=== Begin Enclosure ===

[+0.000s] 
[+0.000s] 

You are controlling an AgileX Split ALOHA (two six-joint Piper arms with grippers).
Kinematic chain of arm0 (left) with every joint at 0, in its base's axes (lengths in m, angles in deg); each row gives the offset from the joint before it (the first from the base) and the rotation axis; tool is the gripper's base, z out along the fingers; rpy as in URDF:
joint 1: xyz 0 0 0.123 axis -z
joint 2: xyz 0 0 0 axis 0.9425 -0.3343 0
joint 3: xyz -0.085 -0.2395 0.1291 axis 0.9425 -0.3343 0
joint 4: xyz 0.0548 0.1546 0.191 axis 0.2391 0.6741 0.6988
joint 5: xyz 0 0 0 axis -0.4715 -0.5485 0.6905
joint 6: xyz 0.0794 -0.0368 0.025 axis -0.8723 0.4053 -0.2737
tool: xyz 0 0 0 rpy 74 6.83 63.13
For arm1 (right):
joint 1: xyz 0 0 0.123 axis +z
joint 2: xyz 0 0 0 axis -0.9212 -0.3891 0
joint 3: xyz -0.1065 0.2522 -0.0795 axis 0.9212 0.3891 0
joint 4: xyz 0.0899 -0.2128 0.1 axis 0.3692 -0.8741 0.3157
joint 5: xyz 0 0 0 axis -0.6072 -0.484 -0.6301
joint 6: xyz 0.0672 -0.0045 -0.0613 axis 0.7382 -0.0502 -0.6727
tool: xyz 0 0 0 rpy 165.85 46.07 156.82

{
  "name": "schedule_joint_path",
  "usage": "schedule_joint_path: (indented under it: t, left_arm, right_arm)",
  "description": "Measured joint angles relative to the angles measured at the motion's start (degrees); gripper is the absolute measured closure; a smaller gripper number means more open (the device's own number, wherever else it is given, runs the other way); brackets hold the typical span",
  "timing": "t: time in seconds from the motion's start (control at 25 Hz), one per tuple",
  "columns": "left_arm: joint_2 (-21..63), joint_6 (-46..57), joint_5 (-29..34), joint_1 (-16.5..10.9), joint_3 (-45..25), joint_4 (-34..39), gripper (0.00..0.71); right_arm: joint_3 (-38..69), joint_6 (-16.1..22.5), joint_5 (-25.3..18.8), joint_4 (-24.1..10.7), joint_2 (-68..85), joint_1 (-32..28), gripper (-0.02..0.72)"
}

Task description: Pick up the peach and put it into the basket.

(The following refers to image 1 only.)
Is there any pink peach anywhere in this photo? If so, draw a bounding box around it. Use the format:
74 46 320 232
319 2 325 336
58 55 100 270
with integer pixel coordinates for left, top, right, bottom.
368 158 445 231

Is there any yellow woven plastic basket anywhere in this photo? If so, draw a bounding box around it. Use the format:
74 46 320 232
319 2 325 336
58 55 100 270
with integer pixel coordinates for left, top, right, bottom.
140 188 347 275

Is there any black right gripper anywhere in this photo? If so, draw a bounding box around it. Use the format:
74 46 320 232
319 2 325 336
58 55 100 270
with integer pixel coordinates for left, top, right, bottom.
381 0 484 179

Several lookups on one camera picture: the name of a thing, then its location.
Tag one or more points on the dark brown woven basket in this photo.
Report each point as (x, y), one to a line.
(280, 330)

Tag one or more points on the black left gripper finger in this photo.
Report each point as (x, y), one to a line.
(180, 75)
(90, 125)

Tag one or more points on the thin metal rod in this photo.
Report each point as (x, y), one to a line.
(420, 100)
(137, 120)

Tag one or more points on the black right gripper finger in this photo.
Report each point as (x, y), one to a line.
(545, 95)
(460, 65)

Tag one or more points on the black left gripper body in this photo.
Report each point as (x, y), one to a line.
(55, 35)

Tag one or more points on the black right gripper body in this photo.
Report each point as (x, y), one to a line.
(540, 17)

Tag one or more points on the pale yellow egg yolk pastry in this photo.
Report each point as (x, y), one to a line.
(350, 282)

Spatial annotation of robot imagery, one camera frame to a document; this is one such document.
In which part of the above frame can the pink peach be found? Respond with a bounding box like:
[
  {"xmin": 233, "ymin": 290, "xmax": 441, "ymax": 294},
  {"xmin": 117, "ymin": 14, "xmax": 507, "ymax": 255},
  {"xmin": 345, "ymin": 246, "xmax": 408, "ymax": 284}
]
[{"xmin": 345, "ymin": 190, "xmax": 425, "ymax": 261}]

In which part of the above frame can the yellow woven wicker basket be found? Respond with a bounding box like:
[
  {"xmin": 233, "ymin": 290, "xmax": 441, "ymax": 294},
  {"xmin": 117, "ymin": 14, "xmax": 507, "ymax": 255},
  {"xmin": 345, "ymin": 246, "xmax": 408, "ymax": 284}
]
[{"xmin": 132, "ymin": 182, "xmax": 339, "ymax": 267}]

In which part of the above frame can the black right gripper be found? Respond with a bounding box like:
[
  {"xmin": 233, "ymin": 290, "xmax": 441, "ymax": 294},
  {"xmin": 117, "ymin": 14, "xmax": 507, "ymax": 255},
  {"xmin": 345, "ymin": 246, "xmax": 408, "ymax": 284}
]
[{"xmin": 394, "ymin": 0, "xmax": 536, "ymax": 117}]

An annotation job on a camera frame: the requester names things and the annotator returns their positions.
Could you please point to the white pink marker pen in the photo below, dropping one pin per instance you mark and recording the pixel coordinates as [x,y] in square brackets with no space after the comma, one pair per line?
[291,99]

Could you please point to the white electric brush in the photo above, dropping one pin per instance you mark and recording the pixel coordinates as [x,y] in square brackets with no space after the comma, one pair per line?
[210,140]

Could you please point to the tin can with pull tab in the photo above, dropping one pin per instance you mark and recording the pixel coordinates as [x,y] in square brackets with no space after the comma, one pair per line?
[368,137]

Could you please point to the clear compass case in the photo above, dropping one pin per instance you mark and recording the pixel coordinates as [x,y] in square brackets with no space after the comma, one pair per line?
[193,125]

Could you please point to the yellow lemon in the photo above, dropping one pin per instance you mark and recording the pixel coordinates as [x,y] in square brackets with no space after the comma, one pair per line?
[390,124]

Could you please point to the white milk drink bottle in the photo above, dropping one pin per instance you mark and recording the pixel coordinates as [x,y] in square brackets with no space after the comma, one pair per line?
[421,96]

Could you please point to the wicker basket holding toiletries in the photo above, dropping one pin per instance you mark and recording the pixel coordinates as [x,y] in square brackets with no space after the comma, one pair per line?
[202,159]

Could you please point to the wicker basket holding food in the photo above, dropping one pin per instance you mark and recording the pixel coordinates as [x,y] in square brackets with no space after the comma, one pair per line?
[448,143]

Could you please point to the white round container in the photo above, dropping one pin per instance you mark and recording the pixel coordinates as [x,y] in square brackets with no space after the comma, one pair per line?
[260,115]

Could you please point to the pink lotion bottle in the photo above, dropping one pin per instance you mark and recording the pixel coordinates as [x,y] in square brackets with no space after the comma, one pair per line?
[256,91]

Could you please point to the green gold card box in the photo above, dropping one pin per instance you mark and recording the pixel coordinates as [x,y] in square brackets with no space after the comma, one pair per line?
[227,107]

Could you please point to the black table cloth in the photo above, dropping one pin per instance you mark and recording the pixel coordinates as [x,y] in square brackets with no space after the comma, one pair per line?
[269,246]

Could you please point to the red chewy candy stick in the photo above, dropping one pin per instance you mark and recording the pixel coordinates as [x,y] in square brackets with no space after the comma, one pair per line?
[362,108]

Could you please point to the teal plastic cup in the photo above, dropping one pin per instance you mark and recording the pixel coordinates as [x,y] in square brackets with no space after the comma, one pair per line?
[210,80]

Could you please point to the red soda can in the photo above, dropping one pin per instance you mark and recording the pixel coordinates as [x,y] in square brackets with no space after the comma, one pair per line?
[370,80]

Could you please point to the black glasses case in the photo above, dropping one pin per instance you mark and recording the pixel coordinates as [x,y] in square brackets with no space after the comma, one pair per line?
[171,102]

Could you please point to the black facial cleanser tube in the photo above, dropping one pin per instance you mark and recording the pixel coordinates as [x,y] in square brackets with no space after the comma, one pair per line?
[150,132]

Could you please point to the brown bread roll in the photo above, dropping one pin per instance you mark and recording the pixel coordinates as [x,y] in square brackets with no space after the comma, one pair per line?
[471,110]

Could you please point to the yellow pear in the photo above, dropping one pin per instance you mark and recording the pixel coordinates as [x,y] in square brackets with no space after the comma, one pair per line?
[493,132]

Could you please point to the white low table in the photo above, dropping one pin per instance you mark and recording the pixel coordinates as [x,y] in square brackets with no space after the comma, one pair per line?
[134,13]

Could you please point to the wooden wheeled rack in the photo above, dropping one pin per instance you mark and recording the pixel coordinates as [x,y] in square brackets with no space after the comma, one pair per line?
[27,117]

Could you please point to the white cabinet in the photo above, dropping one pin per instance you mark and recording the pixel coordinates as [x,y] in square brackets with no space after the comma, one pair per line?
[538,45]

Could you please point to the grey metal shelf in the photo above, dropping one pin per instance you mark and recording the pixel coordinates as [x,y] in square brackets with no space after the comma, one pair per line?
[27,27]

=== End Enclosure ===

## EXERCISE REQUIREMENTS
Count how many lines in the data contain the word "peach". Reply with that number only.

## THE ANSWER
3